Since the `test` crate depends on the standard library, it is not available for our bare metal target. While porting the `test` crate to a `#[no_std]` context [is possible][utest], it is highly unstable and requires some hacks such as redefining the `panic` macro.

[utest]: https://github.com/japaric/utest

### Custom Test Frameworks

Fortunately, Rust supports replacing the default test framework through the unstable [`custom_test_frameworks`] feature. This feature requires no external libraries and thus also works in `#[no_std]` environments. It works by collecting all functions annotated with a `#[test_case]` attribute and then invoking a user-specified runner function with the list of tests as argument. Thus it gives the implementation maximal control over the test process.

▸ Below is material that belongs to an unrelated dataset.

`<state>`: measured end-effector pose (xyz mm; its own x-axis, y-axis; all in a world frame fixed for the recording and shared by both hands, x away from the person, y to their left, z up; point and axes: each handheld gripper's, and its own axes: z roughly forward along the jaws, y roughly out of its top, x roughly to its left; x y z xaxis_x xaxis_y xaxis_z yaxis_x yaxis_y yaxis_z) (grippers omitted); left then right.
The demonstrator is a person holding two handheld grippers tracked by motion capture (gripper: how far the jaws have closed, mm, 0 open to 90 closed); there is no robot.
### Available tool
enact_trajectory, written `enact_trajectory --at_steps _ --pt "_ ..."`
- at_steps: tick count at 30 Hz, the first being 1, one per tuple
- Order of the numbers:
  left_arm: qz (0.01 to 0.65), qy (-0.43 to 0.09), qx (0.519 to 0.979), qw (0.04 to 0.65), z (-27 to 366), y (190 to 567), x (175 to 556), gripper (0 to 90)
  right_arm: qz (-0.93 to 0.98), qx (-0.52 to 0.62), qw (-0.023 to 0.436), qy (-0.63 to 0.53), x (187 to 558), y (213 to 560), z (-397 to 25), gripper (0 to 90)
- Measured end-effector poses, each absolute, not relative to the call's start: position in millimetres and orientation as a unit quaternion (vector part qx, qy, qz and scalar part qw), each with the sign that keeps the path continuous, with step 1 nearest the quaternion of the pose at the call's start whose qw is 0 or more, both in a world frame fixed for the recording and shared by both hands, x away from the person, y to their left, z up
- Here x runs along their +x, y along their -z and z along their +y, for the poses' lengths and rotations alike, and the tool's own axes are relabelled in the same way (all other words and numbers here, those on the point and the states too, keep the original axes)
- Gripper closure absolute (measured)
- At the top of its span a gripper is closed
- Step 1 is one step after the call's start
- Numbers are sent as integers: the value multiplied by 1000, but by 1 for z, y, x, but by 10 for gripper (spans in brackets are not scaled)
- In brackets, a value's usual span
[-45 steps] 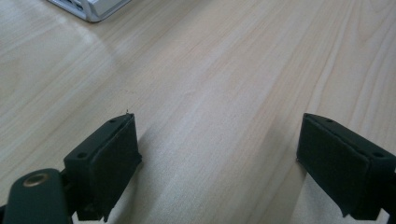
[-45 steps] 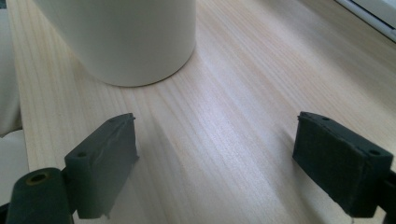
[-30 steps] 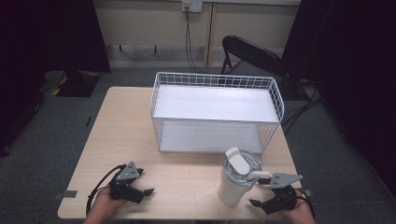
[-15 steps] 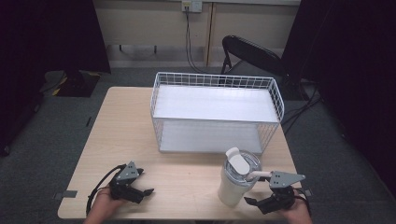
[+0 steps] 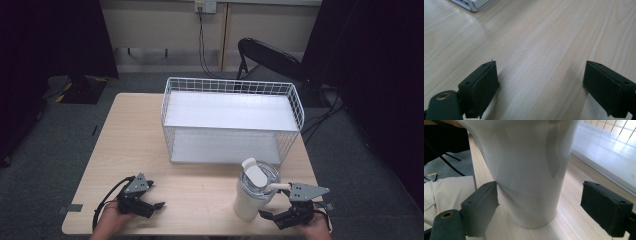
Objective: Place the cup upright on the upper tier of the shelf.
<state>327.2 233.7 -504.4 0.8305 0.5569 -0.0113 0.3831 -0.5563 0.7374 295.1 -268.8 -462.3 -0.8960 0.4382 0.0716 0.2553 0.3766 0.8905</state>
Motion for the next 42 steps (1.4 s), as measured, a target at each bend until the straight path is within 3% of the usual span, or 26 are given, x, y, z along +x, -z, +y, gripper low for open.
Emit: enact_trajectory --at_steps 26,42 --pt "269 -112 875 387 234 504 327 122 810 206 70 -545 298 460 -250 118" --pt "269 -112 875 387 234 504 327 122 815 206 82 -535 299 461 -241 98"
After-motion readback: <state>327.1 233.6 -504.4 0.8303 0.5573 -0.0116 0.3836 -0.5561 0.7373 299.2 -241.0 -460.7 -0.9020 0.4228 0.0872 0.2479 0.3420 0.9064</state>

[`custom_test_frameworks`]: https://doc.rust-lang.org/unstable-book/language-features/custom-test-frameworks.html

The disadvantage compared to the default test framework is that many advanced features such as [`should_panic` tests] are not available. Instead, it is up to the implementation to provide such features itself if needed. This is ideal for us since we have a very special execution environment where the default implementations of such advanced features probably wouldn't work anyway. For example, the `#[should_panic]` attribute relies on stack unwinding to catch the panics, which we disabled for our kernel.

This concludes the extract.